Você já aceitou a Jesus?
Uma das perguntas que todas as pessoas que cresceram dentro do movimento evangélico já escutaram ou já perguntaram a alguém é: “você já aceitou a Jesus?” Essa pergunta, principalmente para os evangélicos mais conservadores, é quase uma identificação codificada para saber quem é irmão/ã na fé e quem não o é. Se a resposta for “sim”, então você pode ser contado/a entre os/as que são salvos/as, bem como conhecedor/a da verdade e, portanto, obrigado a proclamar essa salvação para as pessoas que se encontram perdidas no mundo.
Se a resposta for “não”, você automaticamente é enquadrado/a no grupo daqueles/as que ainda necessitam de salvação, estando perdido/a sem saber para qual caminho seguir, e necessitando que alguém lhe leve à igreja para que você ouça a palavra de Deus e se converta ao evangelho para, então, fazer parte do grupo seleto dos que já disseram “sim” e estão salvos.
Como consequência disso, não é difícil perceber que o proselitismo é algo forte no movimento evangélico como todo e, principalmente, no de cunho mais conservador. Esse proselitismo é até mesmo ranqueado em diversos cultos de finais de ano, ou acampamentos de jovens e adolescentes, em que a contabilidade de quantas almas já se ganhou para Jesus no determinado ano serve para mostrar o quão comprometida tal pessoa está nas questões do Reino de Deus.
Há até as igrejas que pedem para se fazer a oração de “aceitar Jesus” sem a pessoa saber que a está fazendo. No final dessa suposta oração, se tal pessoa a fez pela primeira vez, automaticamente, ela é contabilizada como tendo aceitado a Jesus naquele culto. Uma vez que a salvação contabilizada, para grande parte do movimento evangélico atual, tem a ver somente com a chamada salvação da alma, sendo, portanto, desnecessário tocar nas questões sociais e estruturais da sociedade que geram as mazelas que afligem, principalmente, os mais pobres, esses “aceites” são ótimas táticas para se salvar o mundo todo com uma oração só.
No entanto, se o movimento evangélico atual levasse a sério a pergunta título desse artigo, e cada um/a que se diz evangélico/a perguntasse a si mesmo/a se realmente aceitou a Jesus, a situação do país seria muito diferente. Afinal, aceitar Jesus tem a ver com aceitar o seu modo de vida, o seu ensinamento, o seu relacionamento com aquele a quem ele chama de Pai, o importar-se com os marginalizados, pobres e excluídos da sociedade, estando muito além de regras morais e puritanismos que beiram à Idade Média que vemos nos discursos atuais.
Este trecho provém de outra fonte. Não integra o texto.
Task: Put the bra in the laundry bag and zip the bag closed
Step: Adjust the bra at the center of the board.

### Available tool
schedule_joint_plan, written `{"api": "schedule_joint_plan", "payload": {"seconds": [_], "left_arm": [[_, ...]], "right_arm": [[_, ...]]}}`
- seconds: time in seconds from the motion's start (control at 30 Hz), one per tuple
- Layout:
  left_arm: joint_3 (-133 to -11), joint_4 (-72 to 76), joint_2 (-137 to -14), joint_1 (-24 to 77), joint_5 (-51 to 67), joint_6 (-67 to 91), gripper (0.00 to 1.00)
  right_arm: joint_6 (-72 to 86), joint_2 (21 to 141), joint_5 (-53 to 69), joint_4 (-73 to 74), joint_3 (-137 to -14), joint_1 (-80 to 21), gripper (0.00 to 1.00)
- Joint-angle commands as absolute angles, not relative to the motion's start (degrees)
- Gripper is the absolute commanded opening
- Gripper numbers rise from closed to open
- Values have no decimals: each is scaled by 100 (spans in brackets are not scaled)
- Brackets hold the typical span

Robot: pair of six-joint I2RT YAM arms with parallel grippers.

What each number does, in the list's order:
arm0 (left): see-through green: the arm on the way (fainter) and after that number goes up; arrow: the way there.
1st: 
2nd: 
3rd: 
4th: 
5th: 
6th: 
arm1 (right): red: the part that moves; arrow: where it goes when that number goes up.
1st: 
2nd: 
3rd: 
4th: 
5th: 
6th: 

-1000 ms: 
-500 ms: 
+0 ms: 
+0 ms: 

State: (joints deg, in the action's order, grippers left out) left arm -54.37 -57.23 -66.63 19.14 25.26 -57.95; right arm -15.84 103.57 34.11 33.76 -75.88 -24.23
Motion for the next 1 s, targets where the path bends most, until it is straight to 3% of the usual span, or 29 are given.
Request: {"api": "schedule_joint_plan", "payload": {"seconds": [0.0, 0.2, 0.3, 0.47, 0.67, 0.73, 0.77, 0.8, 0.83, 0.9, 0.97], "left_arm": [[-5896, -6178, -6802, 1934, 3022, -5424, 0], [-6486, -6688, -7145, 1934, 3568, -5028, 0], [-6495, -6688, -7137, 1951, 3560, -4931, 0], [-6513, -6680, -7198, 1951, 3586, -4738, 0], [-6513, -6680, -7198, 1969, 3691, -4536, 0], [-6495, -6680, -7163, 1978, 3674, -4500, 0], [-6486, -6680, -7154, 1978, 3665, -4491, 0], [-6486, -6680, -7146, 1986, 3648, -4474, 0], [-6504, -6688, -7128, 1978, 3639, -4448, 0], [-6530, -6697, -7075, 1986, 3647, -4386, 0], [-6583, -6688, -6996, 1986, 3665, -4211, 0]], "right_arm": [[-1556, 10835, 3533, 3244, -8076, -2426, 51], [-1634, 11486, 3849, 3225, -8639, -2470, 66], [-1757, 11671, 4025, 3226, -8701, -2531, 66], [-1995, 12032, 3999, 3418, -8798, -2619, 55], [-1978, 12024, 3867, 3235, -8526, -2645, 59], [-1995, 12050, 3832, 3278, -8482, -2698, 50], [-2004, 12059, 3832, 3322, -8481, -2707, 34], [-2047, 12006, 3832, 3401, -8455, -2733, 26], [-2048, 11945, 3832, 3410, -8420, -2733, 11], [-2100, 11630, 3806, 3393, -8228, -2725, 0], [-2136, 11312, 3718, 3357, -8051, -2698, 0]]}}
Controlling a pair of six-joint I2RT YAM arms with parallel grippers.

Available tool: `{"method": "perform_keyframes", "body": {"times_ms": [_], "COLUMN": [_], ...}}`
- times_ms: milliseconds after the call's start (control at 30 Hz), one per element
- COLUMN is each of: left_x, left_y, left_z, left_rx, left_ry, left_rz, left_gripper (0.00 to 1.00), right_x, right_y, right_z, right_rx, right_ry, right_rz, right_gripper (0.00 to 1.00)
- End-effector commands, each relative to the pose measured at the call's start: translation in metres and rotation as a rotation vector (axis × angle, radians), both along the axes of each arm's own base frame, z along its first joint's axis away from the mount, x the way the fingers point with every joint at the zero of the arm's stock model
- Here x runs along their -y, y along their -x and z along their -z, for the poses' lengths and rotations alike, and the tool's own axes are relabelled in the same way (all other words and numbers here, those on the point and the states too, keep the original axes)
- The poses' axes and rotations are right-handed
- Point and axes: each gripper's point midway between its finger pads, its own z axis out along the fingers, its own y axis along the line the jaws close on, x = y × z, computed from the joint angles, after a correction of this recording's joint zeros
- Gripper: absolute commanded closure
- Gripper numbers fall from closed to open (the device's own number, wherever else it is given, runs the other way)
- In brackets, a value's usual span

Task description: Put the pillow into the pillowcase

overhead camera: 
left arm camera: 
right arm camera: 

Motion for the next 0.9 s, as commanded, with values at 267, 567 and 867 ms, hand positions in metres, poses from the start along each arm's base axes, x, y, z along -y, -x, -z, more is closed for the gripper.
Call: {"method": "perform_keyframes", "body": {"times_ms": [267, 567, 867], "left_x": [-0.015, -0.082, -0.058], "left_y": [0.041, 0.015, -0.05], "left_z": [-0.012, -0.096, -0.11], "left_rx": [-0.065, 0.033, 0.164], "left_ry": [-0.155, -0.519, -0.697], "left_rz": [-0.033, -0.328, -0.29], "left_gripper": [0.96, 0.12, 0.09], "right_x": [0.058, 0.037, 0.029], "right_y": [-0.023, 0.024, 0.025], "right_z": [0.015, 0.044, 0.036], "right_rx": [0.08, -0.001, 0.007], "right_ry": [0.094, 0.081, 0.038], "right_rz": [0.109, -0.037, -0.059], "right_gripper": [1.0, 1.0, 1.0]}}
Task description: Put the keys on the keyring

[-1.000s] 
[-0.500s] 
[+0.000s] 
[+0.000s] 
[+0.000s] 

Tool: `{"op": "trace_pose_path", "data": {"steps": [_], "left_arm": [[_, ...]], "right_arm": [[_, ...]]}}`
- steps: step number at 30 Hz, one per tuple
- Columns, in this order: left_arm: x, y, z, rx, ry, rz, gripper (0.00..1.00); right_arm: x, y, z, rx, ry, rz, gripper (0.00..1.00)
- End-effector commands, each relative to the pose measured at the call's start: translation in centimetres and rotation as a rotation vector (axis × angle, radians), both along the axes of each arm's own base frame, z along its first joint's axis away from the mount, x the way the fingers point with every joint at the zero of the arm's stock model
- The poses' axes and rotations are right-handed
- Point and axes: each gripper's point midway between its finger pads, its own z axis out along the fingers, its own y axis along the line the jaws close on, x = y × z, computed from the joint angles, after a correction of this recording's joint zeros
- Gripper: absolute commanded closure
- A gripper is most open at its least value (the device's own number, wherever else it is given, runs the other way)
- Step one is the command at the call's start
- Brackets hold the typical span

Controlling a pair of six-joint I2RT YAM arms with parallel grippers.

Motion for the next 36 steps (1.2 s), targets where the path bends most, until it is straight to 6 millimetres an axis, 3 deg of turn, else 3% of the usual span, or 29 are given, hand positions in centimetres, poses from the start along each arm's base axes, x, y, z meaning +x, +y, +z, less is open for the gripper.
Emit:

Infelizmente, o que o movimento evangélico atual tem chamado de aceitar Jesus é somente fazer um recital de frases que, muitas vezes, não modifica em nada a vida da pessoa. Não há um modo de vida antes e um depois desse suposto “aceitar Jesus”, não há mudança de consciência, não há aumento de empatia, não há aumento de solidariedade. Muito pelo contrário, o que se percebe nas multidões que têm aceitado Jesus nos diversos encontros e cultos de mega igrejas evangélicas espalhadas pelo país, é o crescimento do preconceito, do discurso da intolerância e do ódio, do puritanismo e da hipocrisia disfarçada de moralidade, insuflados por pastores e pastoras que querem somente o enriquecimento e o exercimento do poder entre os seus/uas liderados/as.
Por isso, não é difícil de perceber porque mesmo com o aumento de igrejas evangélicas e conversões nas grandes cidades não há melhora dos indicadores de educação e desigualdade social, não há baixa de criminalidade, tráfico de drogas etc.
A não mudança das realidades sociais ali onde há inúmeras igrejas deve ser um indício muito valoroso para se perceber se o que tem sido pregado nelas é o evangelho de Cristo, que transforma situações de morte em situações de vida, ou somente um discurso moralizante e alienador para fazer com que fieis (muitas vezes com corações sinceros) sejam massa de manobra para agendas fundamentalistas.
Aceitar a Jesus não é recitar dogmas doutrinais e alguns versículos bíblicos, antes, estar disposto a seguir seu modo de viver, importando-se com os mais pobres, desfavorecidos e miseráveis desse mundo, lutando para que as estruturas de morte que existem na sociedade não tenham a última palavra sobre a realidade humana e da natureza.
Se, no entanto, não estivermos dispostos a seguir o modo de viver de Jesus, é melhor e mais honesto dizer que, na verdade, Jesus ainda não foi aceito por nós em nosso coração.